▶ **Goal of the exercise**
Would you please copy each line of the data in which the string "that" occurs?

▶ **Entries taken from a collection**
────────────────────────────────────────

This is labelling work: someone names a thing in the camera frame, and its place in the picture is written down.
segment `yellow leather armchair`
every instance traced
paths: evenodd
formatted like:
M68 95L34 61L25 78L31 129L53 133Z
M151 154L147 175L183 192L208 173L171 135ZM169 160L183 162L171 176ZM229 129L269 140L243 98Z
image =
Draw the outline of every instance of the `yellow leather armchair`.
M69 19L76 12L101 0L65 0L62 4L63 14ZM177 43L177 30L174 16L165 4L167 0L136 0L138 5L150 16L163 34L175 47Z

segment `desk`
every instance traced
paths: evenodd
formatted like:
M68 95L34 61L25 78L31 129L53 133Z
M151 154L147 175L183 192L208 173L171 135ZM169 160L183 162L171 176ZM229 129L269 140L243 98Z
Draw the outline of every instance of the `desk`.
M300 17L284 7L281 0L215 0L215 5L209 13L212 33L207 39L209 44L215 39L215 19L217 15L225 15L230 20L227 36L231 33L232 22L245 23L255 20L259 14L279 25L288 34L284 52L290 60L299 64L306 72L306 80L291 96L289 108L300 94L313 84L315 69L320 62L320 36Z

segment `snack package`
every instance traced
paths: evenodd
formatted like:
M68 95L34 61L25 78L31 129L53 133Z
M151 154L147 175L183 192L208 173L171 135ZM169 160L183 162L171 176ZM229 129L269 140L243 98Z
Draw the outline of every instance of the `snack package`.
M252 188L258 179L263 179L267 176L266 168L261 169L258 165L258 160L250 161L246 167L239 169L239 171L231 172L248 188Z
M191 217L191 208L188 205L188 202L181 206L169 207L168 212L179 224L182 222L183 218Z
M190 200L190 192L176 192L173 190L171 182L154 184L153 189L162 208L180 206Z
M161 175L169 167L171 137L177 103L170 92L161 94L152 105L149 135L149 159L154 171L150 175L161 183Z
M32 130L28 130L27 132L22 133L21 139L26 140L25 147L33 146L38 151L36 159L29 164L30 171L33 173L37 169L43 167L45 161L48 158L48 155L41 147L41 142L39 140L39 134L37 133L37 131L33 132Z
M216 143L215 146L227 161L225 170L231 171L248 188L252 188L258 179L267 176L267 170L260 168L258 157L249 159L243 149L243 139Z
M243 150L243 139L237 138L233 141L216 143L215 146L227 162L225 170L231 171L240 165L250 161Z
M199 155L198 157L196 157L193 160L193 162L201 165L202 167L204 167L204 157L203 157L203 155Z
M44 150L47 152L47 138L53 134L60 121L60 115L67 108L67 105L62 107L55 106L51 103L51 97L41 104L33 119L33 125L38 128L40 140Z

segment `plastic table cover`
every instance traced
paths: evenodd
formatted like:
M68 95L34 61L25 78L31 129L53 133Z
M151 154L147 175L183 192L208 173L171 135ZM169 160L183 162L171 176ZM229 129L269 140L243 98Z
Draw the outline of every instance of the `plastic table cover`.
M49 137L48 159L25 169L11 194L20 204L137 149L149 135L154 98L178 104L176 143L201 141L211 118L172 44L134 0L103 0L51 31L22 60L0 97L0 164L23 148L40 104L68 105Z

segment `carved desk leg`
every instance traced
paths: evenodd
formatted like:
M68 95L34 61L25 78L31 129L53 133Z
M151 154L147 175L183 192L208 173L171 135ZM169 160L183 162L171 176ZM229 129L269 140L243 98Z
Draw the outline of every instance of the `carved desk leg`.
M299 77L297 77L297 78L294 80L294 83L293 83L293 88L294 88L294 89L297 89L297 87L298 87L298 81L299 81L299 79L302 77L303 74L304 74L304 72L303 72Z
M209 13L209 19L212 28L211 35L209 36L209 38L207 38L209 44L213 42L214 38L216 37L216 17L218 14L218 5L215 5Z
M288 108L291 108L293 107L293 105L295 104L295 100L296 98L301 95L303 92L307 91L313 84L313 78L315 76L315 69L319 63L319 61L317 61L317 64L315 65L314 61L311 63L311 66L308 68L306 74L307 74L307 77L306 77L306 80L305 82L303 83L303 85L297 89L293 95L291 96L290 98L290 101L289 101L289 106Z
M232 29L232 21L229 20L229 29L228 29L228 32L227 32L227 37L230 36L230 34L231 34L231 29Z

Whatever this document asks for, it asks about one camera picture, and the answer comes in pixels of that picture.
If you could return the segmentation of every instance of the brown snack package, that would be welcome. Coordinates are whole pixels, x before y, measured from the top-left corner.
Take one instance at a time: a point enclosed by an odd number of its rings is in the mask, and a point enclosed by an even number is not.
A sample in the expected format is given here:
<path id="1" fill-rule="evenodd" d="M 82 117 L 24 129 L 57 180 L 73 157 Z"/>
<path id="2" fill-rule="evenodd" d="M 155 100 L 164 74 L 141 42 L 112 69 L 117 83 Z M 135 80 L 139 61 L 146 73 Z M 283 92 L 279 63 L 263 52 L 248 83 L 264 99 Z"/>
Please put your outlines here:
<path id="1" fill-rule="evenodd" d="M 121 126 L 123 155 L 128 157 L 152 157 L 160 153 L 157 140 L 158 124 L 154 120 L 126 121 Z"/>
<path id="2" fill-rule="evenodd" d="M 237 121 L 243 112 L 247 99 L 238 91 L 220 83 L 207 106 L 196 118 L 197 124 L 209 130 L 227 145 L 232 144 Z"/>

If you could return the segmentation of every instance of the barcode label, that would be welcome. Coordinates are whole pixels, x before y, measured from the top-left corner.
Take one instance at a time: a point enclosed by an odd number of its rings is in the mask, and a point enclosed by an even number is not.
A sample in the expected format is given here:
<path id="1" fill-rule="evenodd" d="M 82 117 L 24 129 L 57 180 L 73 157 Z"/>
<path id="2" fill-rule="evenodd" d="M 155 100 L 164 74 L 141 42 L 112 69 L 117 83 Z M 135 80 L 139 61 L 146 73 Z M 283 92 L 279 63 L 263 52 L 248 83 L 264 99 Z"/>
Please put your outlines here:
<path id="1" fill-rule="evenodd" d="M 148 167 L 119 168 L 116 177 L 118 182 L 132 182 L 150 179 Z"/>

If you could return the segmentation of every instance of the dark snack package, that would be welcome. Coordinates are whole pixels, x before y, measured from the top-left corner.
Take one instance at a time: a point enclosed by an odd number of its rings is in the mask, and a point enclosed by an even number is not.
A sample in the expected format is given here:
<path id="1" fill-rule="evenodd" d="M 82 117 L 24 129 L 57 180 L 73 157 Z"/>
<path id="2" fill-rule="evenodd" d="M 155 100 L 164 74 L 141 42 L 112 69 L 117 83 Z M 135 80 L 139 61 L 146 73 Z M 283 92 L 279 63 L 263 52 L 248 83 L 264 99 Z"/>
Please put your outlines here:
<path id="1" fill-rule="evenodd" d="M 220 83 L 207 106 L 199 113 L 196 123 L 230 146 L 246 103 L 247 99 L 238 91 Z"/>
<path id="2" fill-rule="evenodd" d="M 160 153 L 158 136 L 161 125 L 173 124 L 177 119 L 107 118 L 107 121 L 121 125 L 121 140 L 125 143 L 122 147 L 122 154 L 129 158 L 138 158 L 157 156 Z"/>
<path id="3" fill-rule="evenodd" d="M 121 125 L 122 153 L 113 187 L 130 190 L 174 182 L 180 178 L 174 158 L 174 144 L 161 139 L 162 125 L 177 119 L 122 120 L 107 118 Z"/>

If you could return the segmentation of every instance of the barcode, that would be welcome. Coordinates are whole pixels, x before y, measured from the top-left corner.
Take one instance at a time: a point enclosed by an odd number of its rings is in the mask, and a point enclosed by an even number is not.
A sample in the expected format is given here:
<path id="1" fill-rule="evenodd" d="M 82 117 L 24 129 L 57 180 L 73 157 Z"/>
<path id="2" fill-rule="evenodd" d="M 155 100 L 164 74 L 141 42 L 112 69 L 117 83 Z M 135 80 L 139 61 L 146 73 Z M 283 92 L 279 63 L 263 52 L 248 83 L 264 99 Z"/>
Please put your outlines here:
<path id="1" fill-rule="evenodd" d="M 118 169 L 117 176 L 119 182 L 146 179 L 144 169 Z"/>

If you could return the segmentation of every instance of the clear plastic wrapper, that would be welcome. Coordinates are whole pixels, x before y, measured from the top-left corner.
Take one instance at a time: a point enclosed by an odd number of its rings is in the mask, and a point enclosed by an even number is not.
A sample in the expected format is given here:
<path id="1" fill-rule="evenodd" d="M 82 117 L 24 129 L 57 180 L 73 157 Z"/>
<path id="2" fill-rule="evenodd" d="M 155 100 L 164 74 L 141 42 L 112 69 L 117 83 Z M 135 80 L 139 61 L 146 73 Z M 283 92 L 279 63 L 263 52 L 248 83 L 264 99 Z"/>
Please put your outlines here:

────────────────────────────────────────

▶ **Written solution**
Whatever this document asks for, it asks about one camera picture, and the answer comes in pixels of that picture.
If you could return the segmentation of every instance of the brown snack package, that would be welcome. Coordinates are whole pixels, x before y, measured from the top-left corner.
If you could return the segmentation of every instance of the barcode label, that would be welcome. Coordinates are whole pixels, x before y, measured from the top-left corner.
If you could return the segmentation of every instance of the dark snack package, that would be welcome. Coordinates are whole pixels, x before y, measured from the top-left corner.
If you could return the segmentation of every instance of the barcode, that would be welcome. Coordinates are whole pixels, x before y, measured from the top-left corner.
If you could return the segmentation of every instance of the clear plastic wrapper, that would be welcome. Coordinates are whole pixels, x before y, measured from the top-left corner.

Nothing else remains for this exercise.